Per la copertina di un suo fondamentale libro dedicato alla Scoperta dell'ombra (Mondadori, 2000) il filosofo Roberto Casati ha impiegato una divertente illustrazione in cui un coniglietto inventa una scomoda postura per riuscire a proiettare sul muro l'ombra di una mano umana: come se Amleto decidesse di intraprendere la carriera teatrale. Ma l'arguzia della vignetta ci dice che l'ombra non è quel che sembra. L'ombra è ambra, ha cantato Paolo Conte. L'ombra è il teatro del mondo, secondo il mito platonico della ceverna, che nega la luminosità del mondo da noi percepito e la possibilità di una reale conoscenza terrena delle cose.

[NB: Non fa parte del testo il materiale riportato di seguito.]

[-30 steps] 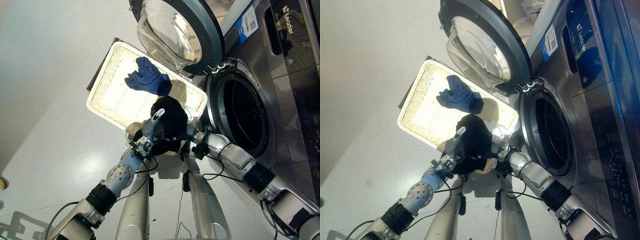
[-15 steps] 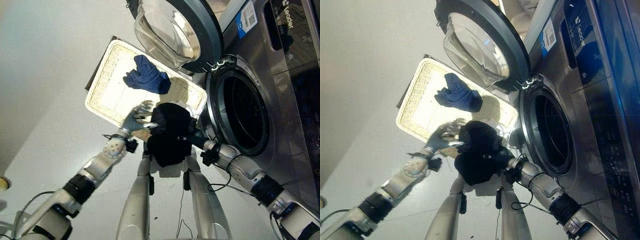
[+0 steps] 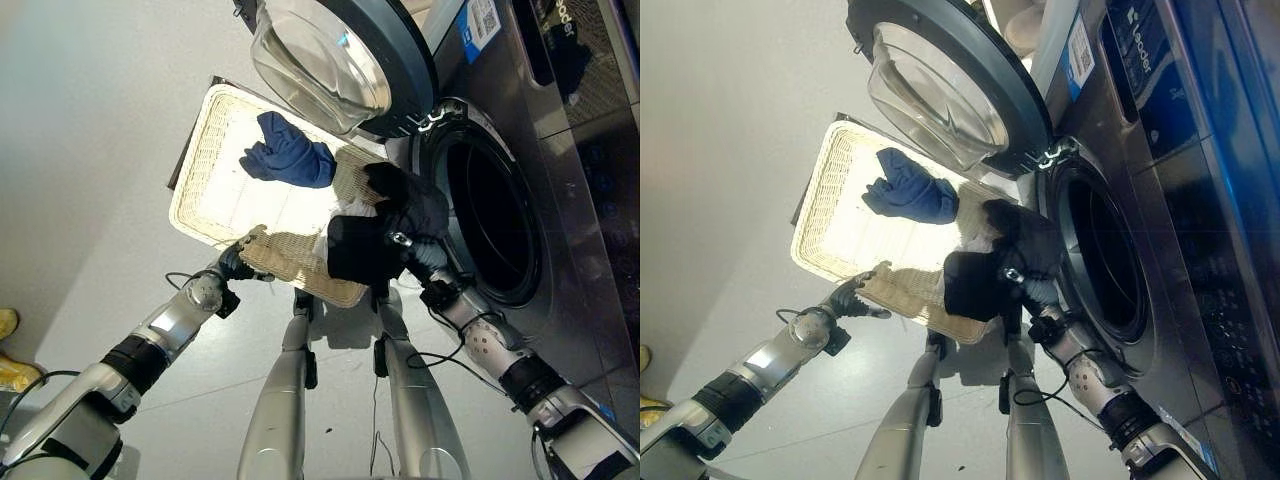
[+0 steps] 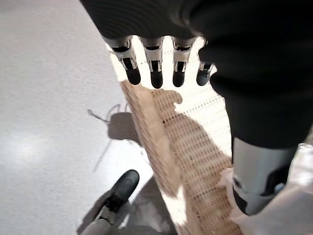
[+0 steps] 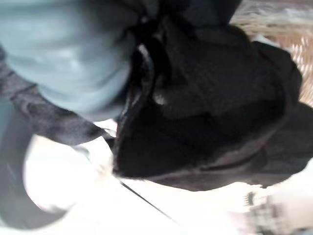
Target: Put the clothes into the washing machine.
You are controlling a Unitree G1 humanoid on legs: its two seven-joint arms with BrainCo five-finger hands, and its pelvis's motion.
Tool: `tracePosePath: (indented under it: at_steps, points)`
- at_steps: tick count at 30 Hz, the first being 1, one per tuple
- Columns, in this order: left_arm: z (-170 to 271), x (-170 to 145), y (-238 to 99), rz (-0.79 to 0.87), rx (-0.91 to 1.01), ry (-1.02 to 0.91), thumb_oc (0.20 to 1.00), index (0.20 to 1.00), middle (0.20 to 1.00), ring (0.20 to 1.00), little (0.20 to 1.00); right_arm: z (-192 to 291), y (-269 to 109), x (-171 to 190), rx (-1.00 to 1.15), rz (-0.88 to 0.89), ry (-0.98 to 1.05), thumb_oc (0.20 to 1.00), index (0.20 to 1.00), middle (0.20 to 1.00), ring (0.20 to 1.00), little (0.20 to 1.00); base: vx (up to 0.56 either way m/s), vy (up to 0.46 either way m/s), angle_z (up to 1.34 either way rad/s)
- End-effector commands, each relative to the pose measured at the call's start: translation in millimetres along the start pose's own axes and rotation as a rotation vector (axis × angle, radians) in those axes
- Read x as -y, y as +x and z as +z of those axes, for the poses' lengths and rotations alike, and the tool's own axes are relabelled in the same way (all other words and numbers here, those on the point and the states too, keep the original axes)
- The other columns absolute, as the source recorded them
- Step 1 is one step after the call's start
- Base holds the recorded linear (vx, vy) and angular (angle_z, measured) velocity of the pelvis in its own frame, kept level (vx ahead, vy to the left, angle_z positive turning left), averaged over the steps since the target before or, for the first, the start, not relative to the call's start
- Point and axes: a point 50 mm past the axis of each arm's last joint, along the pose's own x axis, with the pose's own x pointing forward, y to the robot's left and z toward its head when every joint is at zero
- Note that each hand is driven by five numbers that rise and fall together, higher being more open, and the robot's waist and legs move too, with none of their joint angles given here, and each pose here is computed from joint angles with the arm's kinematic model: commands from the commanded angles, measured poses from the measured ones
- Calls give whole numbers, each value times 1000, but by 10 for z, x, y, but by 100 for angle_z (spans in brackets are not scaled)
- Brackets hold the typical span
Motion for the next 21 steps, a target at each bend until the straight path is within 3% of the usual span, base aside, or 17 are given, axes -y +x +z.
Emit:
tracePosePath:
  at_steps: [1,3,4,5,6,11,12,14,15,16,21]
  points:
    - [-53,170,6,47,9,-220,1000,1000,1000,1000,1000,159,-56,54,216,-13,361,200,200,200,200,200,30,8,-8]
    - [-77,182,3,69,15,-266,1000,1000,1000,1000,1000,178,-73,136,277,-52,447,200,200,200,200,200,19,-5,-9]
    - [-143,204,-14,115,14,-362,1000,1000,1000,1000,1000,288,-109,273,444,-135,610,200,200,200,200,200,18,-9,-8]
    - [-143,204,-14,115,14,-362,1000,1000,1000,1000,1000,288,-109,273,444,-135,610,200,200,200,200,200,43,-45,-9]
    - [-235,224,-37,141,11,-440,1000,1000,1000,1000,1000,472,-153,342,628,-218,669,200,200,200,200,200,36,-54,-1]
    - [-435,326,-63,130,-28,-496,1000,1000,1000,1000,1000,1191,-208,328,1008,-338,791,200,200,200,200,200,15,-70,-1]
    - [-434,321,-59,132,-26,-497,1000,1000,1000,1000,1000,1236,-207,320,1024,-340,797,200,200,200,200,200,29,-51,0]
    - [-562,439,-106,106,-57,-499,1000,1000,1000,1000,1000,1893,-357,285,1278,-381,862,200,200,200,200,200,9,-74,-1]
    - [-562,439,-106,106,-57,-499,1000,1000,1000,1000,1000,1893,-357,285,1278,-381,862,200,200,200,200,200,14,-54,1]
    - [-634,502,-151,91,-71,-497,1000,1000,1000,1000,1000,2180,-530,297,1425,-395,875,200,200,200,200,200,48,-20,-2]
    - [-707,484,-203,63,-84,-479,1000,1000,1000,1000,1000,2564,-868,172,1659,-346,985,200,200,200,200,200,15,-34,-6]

L'ombra è uno spettacolo sacro a Chichénltzà, nello Yucatan, dove dai tempi dei Maya gli equinozi sono celebrati da un'ombra che risale la piramide, come il serpente che simboleggia la rigenerazione delle stagioni.
L'ombra segna la linea di confine fra le età del'uomo, nella potente
metafora narrativa di Joseph Conrad, L'ombra dei pianeti e dei loro rilievi
orografici si è offerta come quantità misurabile allo sguardo
dei primi astronomi, consentendo loro di approssimarsi alla conoscenza
delle dimensioni spaziali e dei e dei cicli temporali dei corpi celesti.
L'ombra è insomma il lato fantasmatico del visibile, ma anche il
suo residuo necessario, un dato razionalmente ponderabile. I bambini giocano
a pestare le ombre dei loro compagni; i pittori sanno che solo l'ombra
ancora i soggetti delle loro opere allo spazio virtuale della rappresentazione.